Waiting for 5G

The drumbeat for 5G is getting louder. By early 2020, we should have commercial 5G deployments, although some are predicting for that to happen that by mid 2019. Since 5G requires a lot of interplay with local governments and some governments can take their sweet time to decide on permits and regulation, mid to late 2020 seems like a better bet. Verizon and ATT are already conducting pilots in a few metro areas.

5G claims 20 times faster download speeds compared to 4G. 20 Gbit/s vs 1Gbit/s. Latency is expected to in 1ms range compared to 30–50 ms for 4G. In terms of connected devices 5G is expected to support 1 million devices per sq km. More details here.

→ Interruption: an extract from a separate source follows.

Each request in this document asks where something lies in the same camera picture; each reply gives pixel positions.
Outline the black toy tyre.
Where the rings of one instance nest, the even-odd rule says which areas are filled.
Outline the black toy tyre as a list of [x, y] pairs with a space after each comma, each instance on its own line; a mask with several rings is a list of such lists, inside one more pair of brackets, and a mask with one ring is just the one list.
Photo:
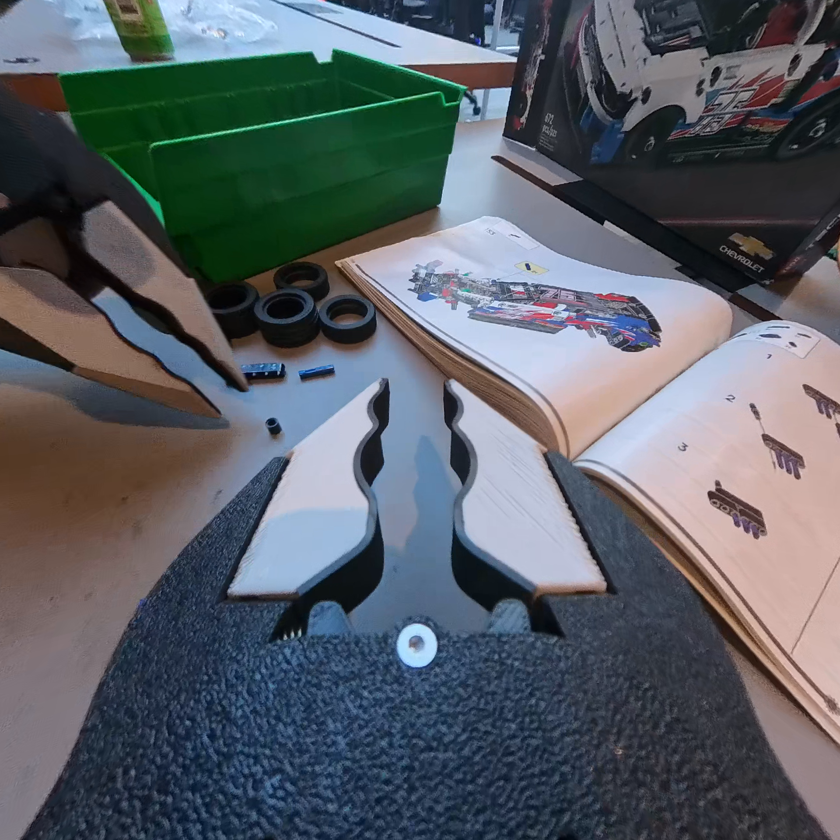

These specs enable these enhanced use cases

  1. Virtual and Augmented Reality
  2. Internet of Things — Smart Homes, Buildings, Fleet Tracking
  3. Ultra low latency and high reliability — Autonomous Vehicles, Drones, Smart Cities

The core wireless technology that enables the enhanced specifications for 5G is use of millimeter wave (MW) spectrum. MW has been chosen to operate at high frequencies (30–300 Ghz). The 5G deployments are expected to use 30–100 Ghz range. MW is super fast, but it’s distance is limited, so it requires antennas that are placed much closer to people and therefore more antennas in a given area. Expect your street utility poles to start sprouting 5G antennas (also called small cells). The chart below shows expected carrier deployments. Verizon has the lead position among carriers for 5G.